The established Orsay virus-C. elegans model has facilitated identification of novel proviral and antiviral factors (35, 4143). We previously described a forward genetic screening strategy to identify proviral host factors that identified sid-3 and viro-2 (4), drl-1 (5), and hipr-1 (3). Here, we identified alg-1 as another gene that similarly failed to activate GFP following Orsay infection and resulted in a >4-log reduction in Orsay RNA2 levels relative to the parental strain jyIs8; rde-1 (ne219). In contrast to the previously identified host factors which all appear to act at the stage of viral entry, alg-1 impacts the viral replication stage of the Orsay life cycle.

ALG-1 and ALG-2 are closely related paralogs that share 88% amino acid identity. These two genes exhibit a degree of redundancy as evidenced by the viability of each single mutant while mutation of both genes is lethal (23). ALG-1 and ALG-2 appear to have the same miRNA binding profile, but they occur in distinct protein complexes of different masses (23). They also clearly have distinct functions based on the observation that different sets of genes cause synthetic lethality in an RNAi screen (15, 23). Here, we demonstrate that while alg-1 is essential for Orsay virus replication, alg-2 is completely dispensable for Orsay virus infection, providing additional evidence that ALG-1 has unique functionality not shared with ALG-2.

ALG-1 is known to bind numerous proteins, including AIN-1 and AIN-2 in the context of the miRISC. AIN-1, through its contact with ALG-1, interacts with a wider range of miRNAs than AIN-2, and ain-1 mutants have a more severe defect than ain-2 mutants. Distinct miRISC complexes contain either AIN-1 or AIN-2, but not both (21), and AIN-1 binds to proteins such as PABPC, PAN3, NOT1, and NOT2 that AIN-2 does not (20). From testing of deletion mutants, multiple mutant ain-1 alleles (tm3681 and ku322) had Orsay virus load phenotypes suggesting that the proviral function of ALG-1 is dependent upon AIN-1. The miRISC containing ALG-1 and AIN-1 is responsible for loading miRNAs onto target mRNAs, leading to the established effector functions of either translational inhibition or mRNA degradation (20, 21). There are multiple mechanisms by which C. elegans ALG-1 acting with AIN-1 could affect Orsay virus replication. One hypothesis is that ALG-1 and AIN-1 are needed to load one or more miRNAs that reduce expression of a host protein that negatively impacts Orsay virus replication. Another possibility is that Orsay virus itself might encode a viral miRNA that requires processing by ALG-1 (and AIN-1) as has been observed in Dengue virus in mosquitoes and Ago-2 (29). While not following the classic miRNA paradigm of reducing target RNA expression, in another model, ALG-1 and AIN-1 could bind to a host miRNA that interacts directly with the Orsay genomic RNA to stabilize the genome. This would be analogous to the function of human AGO2 in binding miR-122 and HCV RNA, a process that is critical for HCV replication (28). It could be also possible that ALG-1 act similarly to AGO10 in N. benthamiana which competes for binding to and sequesters virus derived siRNAs (33). Additional experiments to discriminate between these models or other possible mechanisms are needed.

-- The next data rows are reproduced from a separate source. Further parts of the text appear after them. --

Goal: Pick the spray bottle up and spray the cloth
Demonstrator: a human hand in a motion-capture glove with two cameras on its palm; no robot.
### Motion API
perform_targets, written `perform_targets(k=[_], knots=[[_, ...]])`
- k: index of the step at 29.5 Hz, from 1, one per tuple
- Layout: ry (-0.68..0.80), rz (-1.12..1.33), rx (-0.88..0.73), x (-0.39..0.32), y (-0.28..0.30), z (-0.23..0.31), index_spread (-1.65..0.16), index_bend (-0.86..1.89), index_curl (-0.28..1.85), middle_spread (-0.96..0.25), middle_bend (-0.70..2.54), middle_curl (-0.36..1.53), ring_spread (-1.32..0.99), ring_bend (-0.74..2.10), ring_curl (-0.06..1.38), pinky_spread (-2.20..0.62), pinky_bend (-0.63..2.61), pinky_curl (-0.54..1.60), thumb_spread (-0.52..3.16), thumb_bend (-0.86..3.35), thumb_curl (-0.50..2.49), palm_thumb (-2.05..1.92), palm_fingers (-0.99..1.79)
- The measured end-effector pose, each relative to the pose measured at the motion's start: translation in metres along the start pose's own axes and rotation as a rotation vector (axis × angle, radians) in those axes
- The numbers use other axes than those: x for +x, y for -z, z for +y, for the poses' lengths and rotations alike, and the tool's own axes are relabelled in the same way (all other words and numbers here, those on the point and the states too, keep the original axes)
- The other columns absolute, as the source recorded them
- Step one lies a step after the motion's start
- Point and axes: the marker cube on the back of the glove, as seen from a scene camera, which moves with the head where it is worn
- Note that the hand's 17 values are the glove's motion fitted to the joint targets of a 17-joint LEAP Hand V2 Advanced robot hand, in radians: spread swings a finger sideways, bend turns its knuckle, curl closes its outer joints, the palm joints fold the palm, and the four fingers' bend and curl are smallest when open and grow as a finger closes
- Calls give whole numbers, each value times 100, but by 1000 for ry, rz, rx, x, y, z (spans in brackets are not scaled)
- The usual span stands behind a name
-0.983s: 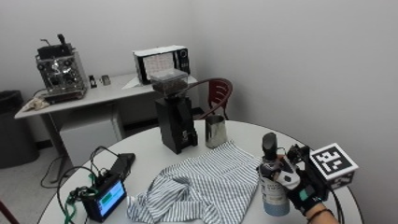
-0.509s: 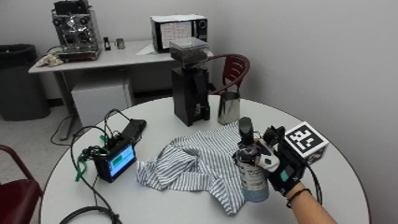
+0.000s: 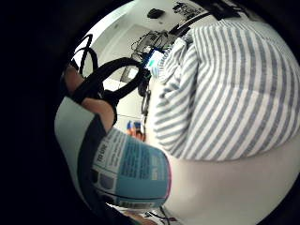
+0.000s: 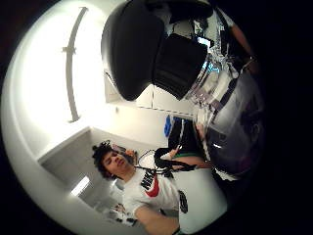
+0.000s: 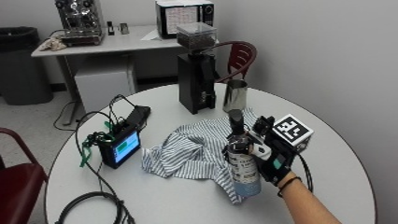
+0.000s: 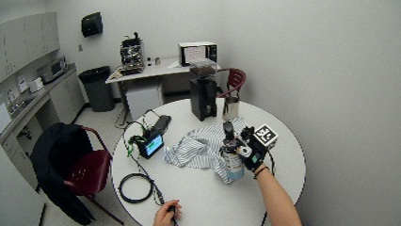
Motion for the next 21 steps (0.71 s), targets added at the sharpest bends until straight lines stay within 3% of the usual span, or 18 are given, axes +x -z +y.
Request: perform_targets(k=[9, 17, 21], knots=[[-7, -5, -4, 2, -3, -4, -20, 8, 19, -5, 38, 46, -8, 64, 43, -4, 42, 39, 85, -3, 59, 80, 112], [83, -22, 17, -55, 12, -21, -19, 8, 19, -4, 39, 46, -8, 65, 43, -5, 43, 39, 86, -3, 59, 80, 114], [57, -27, 10, -40, 13, -22, -19, 7, 19, -4, 40, 46, -8, 66, 43, -5, 44, 39, 85, -3, 59, 79, 114]])
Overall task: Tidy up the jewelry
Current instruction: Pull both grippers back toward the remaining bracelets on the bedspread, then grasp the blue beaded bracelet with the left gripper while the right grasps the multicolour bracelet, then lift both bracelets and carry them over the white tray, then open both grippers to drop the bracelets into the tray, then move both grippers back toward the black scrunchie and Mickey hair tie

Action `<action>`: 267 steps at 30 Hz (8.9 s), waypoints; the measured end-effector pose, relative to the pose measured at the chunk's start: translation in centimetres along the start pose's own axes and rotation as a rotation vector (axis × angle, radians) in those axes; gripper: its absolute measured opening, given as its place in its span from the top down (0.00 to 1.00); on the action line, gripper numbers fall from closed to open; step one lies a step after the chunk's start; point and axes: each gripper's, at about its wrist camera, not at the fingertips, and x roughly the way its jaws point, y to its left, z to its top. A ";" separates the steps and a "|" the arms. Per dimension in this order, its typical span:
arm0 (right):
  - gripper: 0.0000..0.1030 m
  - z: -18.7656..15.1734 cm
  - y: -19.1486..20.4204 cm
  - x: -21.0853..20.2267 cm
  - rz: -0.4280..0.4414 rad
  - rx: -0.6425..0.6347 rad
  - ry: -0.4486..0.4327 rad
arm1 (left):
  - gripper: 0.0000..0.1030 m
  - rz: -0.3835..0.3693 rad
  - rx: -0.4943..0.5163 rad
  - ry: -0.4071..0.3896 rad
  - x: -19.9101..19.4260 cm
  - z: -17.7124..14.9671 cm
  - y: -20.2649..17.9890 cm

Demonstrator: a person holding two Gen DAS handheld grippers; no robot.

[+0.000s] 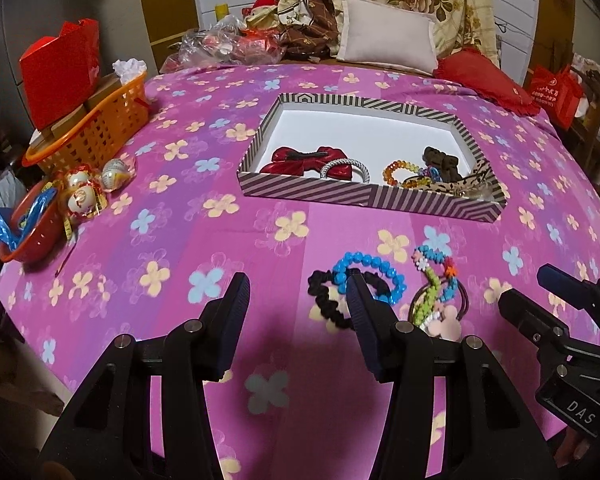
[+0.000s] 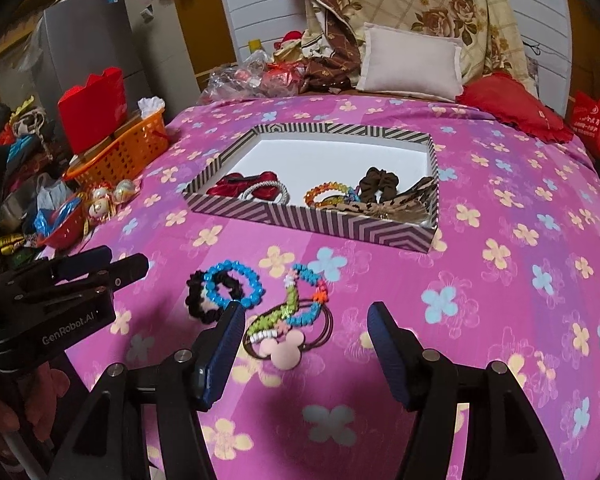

While we have explicitly defined a role for alg-1 in Orsay virus replication, this does not rule out the possibility that alg-1 could also impact other stages of the Orsay virus life cycle. Based on transcriptional profiling, mutation of alg-1 downregulates two known proviral genes that act at early, prereplication stages of the Orsay life cycle, drl-1 and hipr-1, by ~50% and 25%, respectively (3, 5, 15). Reducing levels of these genes would be expected to impair the ability of Orsay virus to infect C. elegans. Because alg-1 modulates levels of thousands of genes (15), it could also affect additional, yet unknown genes essential for nonreplication stages of the virus life cycle.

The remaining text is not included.